And now, impressively, Sara is faciley stealing my thunder by beating me out of the country and into the bush: She's spending 4 weeks intensively studying Spanish in Ecuador, then a few more weeks traipsing around there and Peru (possibly to include that first-rung trophy destination, Machu Pichu). ¿Que malo, no?

Another odd parallel: When I last attempted to live in Atlanta (at very nearly Danielle's current age), Sara was just getting back from a year in London and Dublin; we crossed each other for about 6 or 8 weeks. During that time we started hanging out, for the first time as adults – and that's when we first became friends. Currently, Danielle and I are here together, for a few star-crossed weeks, with nothing to do but kick it old school.

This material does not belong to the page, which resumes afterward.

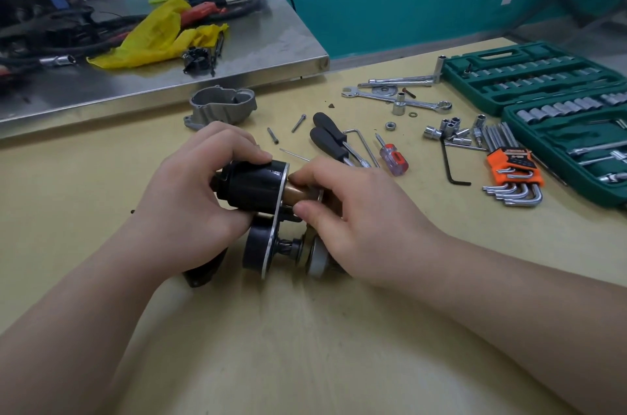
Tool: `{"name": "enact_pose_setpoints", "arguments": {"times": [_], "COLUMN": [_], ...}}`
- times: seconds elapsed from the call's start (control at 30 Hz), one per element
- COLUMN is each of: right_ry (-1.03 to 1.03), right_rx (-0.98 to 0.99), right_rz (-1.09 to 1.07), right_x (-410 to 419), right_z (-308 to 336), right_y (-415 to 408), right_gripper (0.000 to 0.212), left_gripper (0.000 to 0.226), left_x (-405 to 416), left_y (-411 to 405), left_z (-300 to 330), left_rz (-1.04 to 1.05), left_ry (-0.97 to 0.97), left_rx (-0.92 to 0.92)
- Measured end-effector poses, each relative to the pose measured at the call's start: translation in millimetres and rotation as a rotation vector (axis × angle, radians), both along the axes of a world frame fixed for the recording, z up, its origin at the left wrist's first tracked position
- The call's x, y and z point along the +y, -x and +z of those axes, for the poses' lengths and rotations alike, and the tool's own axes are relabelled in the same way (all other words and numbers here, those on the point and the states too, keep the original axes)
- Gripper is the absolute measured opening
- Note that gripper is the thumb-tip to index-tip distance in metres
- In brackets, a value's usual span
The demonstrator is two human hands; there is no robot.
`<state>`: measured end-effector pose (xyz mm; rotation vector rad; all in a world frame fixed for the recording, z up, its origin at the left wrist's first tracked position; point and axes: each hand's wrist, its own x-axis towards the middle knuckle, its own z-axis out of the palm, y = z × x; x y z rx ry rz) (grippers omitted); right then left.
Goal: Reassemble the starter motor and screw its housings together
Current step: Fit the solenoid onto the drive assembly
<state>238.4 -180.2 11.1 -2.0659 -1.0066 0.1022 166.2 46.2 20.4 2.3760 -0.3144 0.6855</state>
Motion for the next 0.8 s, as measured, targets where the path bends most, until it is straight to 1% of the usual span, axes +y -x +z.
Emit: {"name": "enact_pose_setpoints", "arguments": {"times": [0.1, 0.2, 0.47, 0.67, 0.8], "right_ry": [0.063, 0.062, 0.036, 0.092, 0.028], "right_rx": [-0.117, -0.165, -0.056, -0.059, 0.014], "right_rz": [0.003, 0.000, 0.000, 0.016, -0.013], "right_x": [0.4, 0.9, 0.6, 2.2, 1.7], "right_z": [4.9, 6.6, 6.4, 9.5, 7.9], "right_y": [2.0, 3.9, -0.7, -4.7, -5.2], "right_gripper": [0.015, 0.014, 0.017, 0.017, 0.017], "left_gripper": [0.061, 0.061, 0.063, 0.062, 0.068], "left_x": [1.1, 2.5, 4.4, 2.3, 4.5], "left_y": [-0.1, -0.4, -1.8, -1.5, -3.3], "left_z": [0.0, -0.9, -1.6, -2.0, -3.8], "left_rz": [0.000, -0.008, -0.013, -0.013, -0.028], "left_ry": [-0.008, -0.003, -0.011, -0.021, -0.021], "left_rx": [0.005, 0.014, 0.008, -0.005, -0.020]}}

Last week, we made a date for the Magritte show at the High Museum. I'm a major Magritte fiend, ever since a woman with the suitably remarkable name of Mona Helen kindly took to me to a spectacular Magritte show at SFMOMA. In this case, the "headline exhibition" consisted of a total of five (minor) works, which I'd never seen a headline deal quite that back-page. And, the less said about the rest of the High's collection and curation the better. (Moreover, this is not only the best Atlanta has to offer in a fine arts museum; it's all it has to offer.) Let's talk about the building instead: great building, and great interior. We rambled from there to dinner at a vegan soul food joint. (Who could pass that up?)

Saturday, I attended D's Atlanta Coming Out party, at her stylish Druid Hills digs (getting to spectate her in her social context); Tuesday, we took Emma for a day at the Botanical Gardens; finally, yesterday, I dropped by just for the goshdarned heck of it. She was home, and game, and so we spent the day happily zipping around northern Atlanta listening to WMAX, dropping off job applications for her, and shopping for safari fashions for me. Stellar day. Stellar day.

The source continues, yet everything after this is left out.